• _WHAT YOU HAVE TO DO_: Your answer must be an exact transcription of every record.

Excerpts from a dataset
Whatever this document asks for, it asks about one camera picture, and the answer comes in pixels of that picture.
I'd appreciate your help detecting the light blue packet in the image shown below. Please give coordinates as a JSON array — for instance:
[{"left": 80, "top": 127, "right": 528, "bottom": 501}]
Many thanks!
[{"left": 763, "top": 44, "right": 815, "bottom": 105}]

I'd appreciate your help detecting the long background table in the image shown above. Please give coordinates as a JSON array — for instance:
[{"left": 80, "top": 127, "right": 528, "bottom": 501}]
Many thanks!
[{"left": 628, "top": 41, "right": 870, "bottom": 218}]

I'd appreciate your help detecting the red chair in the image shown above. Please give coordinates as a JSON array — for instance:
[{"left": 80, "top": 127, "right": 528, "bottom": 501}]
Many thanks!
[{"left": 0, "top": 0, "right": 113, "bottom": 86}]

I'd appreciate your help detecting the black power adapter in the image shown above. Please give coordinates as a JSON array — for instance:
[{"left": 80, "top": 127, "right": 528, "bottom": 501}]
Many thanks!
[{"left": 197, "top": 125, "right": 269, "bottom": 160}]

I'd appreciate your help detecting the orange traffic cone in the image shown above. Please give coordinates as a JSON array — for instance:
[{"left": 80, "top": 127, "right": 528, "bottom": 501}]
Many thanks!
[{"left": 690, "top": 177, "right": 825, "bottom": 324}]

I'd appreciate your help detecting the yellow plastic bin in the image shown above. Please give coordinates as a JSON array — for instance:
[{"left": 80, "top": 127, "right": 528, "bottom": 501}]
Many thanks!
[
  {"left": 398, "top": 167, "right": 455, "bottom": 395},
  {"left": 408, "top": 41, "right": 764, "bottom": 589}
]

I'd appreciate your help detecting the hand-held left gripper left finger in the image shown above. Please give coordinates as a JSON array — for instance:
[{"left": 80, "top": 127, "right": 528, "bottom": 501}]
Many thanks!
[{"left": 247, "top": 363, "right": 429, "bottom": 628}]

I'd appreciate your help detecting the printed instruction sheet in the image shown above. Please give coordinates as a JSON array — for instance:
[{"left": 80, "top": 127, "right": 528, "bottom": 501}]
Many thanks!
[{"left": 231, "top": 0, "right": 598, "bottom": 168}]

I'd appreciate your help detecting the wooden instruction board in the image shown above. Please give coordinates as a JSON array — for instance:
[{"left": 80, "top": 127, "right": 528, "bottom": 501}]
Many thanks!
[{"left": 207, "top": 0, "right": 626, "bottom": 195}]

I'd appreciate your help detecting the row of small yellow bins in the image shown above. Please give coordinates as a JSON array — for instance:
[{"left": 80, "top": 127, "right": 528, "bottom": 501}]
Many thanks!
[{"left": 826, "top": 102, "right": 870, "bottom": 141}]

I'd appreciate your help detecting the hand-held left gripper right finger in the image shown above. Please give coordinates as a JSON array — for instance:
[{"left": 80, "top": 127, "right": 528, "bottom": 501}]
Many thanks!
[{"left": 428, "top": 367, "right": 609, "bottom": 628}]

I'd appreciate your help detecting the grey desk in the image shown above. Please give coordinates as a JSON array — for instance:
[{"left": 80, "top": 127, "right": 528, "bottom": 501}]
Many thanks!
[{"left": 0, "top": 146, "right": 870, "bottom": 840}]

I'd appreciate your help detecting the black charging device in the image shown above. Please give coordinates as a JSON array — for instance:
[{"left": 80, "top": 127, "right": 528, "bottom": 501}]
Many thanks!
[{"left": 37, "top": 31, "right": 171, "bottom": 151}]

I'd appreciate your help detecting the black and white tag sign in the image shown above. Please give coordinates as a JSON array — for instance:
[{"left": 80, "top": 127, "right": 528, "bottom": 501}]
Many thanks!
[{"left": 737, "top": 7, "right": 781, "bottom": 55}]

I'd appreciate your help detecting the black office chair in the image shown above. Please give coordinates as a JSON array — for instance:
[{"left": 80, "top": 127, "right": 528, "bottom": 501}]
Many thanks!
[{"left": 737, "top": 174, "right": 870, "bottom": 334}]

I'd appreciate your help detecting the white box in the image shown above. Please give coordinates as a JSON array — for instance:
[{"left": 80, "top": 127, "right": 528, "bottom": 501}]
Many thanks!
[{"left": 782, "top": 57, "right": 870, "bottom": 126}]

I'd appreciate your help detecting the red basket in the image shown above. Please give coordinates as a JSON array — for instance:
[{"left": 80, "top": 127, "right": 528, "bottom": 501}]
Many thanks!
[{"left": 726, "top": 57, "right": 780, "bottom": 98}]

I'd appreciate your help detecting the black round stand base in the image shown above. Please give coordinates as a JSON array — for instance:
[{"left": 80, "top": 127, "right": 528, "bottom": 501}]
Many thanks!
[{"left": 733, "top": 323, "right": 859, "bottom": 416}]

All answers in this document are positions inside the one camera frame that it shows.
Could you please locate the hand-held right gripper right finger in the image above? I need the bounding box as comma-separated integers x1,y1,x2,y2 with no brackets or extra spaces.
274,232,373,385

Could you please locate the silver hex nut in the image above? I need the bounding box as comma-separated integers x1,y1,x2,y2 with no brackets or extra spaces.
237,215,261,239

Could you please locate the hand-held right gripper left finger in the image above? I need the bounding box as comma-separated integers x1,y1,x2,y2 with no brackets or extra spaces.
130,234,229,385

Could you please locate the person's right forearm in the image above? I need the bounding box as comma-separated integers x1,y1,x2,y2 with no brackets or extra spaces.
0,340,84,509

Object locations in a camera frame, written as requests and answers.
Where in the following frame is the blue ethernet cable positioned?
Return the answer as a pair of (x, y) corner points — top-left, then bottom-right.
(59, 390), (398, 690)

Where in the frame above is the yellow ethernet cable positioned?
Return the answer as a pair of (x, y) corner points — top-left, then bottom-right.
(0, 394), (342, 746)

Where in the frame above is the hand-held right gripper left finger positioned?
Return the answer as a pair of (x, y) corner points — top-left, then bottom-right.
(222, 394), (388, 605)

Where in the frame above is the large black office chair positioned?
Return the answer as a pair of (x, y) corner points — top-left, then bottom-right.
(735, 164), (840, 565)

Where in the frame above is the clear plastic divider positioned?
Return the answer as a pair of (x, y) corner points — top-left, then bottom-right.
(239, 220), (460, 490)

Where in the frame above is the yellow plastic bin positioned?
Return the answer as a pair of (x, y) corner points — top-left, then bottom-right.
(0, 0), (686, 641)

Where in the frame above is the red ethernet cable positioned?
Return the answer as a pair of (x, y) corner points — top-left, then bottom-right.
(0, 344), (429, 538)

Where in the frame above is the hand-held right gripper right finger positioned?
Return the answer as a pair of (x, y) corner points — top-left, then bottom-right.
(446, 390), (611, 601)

• _OUTPUT_:
Whatever this document asks for, it asks about one camera picture, and the answer comes in pixels of that picture.
I'd appreciate your help detecting the light blue packet in the image shown below. Please give coordinates as a JSON array — for instance:
[{"left": 80, "top": 127, "right": 528, "bottom": 501}]
Many thanks!
[{"left": 763, "top": 44, "right": 815, "bottom": 105}]

I'd appreciate your help detecting the long background table in the image shown above. Please give coordinates as a JSON array — for instance:
[{"left": 80, "top": 127, "right": 528, "bottom": 501}]
Many thanks!
[{"left": 628, "top": 41, "right": 870, "bottom": 218}]

I'd appreciate your help detecting the red chair in the image shown above. Please give coordinates as a JSON array — for instance:
[{"left": 80, "top": 127, "right": 528, "bottom": 501}]
Many thanks!
[{"left": 0, "top": 0, "right": 113, "bottom": 86}]

I'd appreciate your help detecting the black power adapter in the image shown above. Please give coordinates as a JSON array — for instance:
[{"left": 80, "top": 127, "right": 528, "bottom": 501}]
Many thanks!
[{"left": 197, "top": 125, "right": 269, "bottom": 160}]

I'd appreciate your help detecting the orange traffic cone in the image shown above. Please give coordinates as a JSON array — for instance:
[{"left": 80, "top": 127, "right": 528, "bottom": 501}]
Many thanks!
[{"left": 690, "top": 177, "right": 825, "bottom": 324}]

I'd appreciate your help detecting the yellow plastic bin in the image shown above. Please give coordinates as a JSON array — for instance:
[{"left": 80, "top": 127, "right": 528, "bottom": 501}]
Many thanks!
[
  {"left": 398, "top": 167, "right": 455, "bottom": 395},
  {"left": 408, "top": 41, "right": 764, "bottom": 589}
]

I'd appreciate your help detecting the hand-held left gripper left finger in the image shown above. Please give coordinates as a JSON array — for instance:
[{"left": 80, "top": 127, "right": 528, "bottom": 501}]
Many thanks!
[{"left": 247, "top": 363, "right": 429, "bottom": 628}]

I'd appreciate your help detecting the printed instruction sheet in the image shown above. Please give coordinates as a JSON array — for instance:
[{"left": 80, "top": 127, "right": 528, "bottom": 501}]
Many thanks!
[{"left": 231, "top": 0, "right": 598, "bottom": 168}]

I'd appreciate your help detecting the wooden instruction board in the image shown above. Please give coordinates as a JSON array — for instance:
[{"left": 80, "top": 127, "right": 528, "bottom": 501}]
Many thanks!
[{"left": 207, "top": 0, "right": 626, "bottom": 195}]

I'd appreciate your help detecting the row of small yellow bins in the image shown above. Please give coordinates as a JSON array — for instance:
[{"left": 80, "top": 127, "right": 528, "bottom": 501}]
Many thanks!
[{"left": 826, "top": 102, "right": 870, "bottom": 141}]

I'd appreciate your help detecting the hand-held left gripper right finger in the image shown above. Please give coordinates as a JSON array — for instance:
[{"left": 80, "top": 127, "right": 528, "bottom": 501}]
Many thanks!
[{"left": 428, "top": 367, "right": 609, "bottom": 628}]

I'd appreciate your help detecting the grey desk in the image shown above. Please give coordinates as a JSON array — for instance:
[{"left": 80, "top": 127, "right": 528, "bottom": 501}]
Many thanks!
[{"left": 0, "top": 146, "right": 870, "bottom": 840}]

I'd appreciate your help detecting the black charging device in the image shown above. Please give coordinates as a JSON array — for instance:
[{"left": 80, "top": 127, "right": 528, "bottom": 501}]
Many thanks!
[{"left": 37, "top": 31, "right": 171, "bottom": 151}]

I'd appreciate your help detecting the black and white tag sign in the image shown above. Please give coordinates as a JSON array — for instance:
[{"left": 80, "top": 127, "right": 528, "bottom": 501}]
Many thanks!
[{"left": 737, "top": 7, "right": 781, "bottom": 55}]

I'd appreciate your help detecting the black office chair in the image shown above. Please give coordinates as a JSON array — for instance:
[{"left": 80, "top": 127, "right": 528, "bottom": 501}]
Many thanks!
[{"left": 737, "top": 174, "right": 870, "bottom": 334}]

I'd appreciate your help detecting the white box in the image shown above. Please give coordinates as a JSON array — for instance:
[{"left": 80, "top": 127, "right": 528, "bottom": 501}]
Many thanks!
[{"left": 782, "top": 57, "right": 870, "bottom": 126}]

I'd appreciate your help detecting the red basket in the image shown above. Please give coordinates as a JSON array — for instance:
[{"left": 80, "top": 127, "right": 528, "bottom": 501}]
Many thanks!
[{"left": 726, "top": 57, "right": 780, "bottom": 98}]

I'd appreciate your help detecting the black round stand base in the image shown above. Please give coordinates as a JSON array — for instance:
[{"left": 80, "top": 127, "right": 528, "bottom": 501}]
Many thanks!
[{"left": 733, "top": 323, "right": 859, "bottom": 416}]

All answers in this document are positions inside the one camera frame that it shows.
Could you please locate the hand-held right gripper right finger in the image above? I need the bounding box as comma-separated integers x1,y1,x2,y2 with no brackets or extra spaces.
274,232,373,385

Could you please locate the silver hex nut in the image above? I need the bounding box as comma-separated integers x1,y1,x2,y2 with no brackets or extra spaces.
237,215,261,239

Could you please locate the hand-held right gripper left finger in the image above? I need the bounding box as comma-separated integers x1,y1,x2,y2 with no brackets or extra spaces.
130,234,229,385

Could you please locate the person's right forearm in the image above? I need the bounding box as comma-separated integers x1,y1,x2,y2 with no brackets or extra spaces.
0,340,84,509

Object locations in a camera frame, written as requests and answers.
Where in the following frame is the blue ethernet cable positioned?
Return the answer as a pair of (x, y) corner points — top-left, then bottom-right.
(59, 390), (398, 690)

Where in the frame above is the yellow ethernet cable positioned?
Return the answer as a pair of (x, y) corner points — top-left, then bottom-right.
(0, 394), (342, 746)

Where in the frame above is the hand-held right gripper left finger positioned?
Return the answer as a pair of (x, y) corner points — top-left, then bottom-right.
(222, 394), (388, 605)

Where in the frame above is the large black office chair positioned?
Return the answer as a pair of (x, y) corner points — top-left, then bottom-right.
(735, 164), (840, 565)

Where in the frame above is the clear plastic divider positioned?
Return the answer as a pair of (x, y) corner points — top-left, then bottom-right.
(239, 220), (460, 490)

Where in the frame above is the yellow plastic bin positioned?
Return the answer as a pair of (x, y) corner points — top-left, then bottom-right.
(0, 0), (686, 641)

Where in the frame above is the red ethernet cable positioned?
Return the answer as a pair of (x, y) corner points — top-left, then bottom-right.
(0, 344), (429, 538)

Where in the frame above is the hand-held right gripper right finger positioned?
Return the answer as a pair of (x, y) corner points — top-left, then bottom-right.
(446, 390), (611, 601)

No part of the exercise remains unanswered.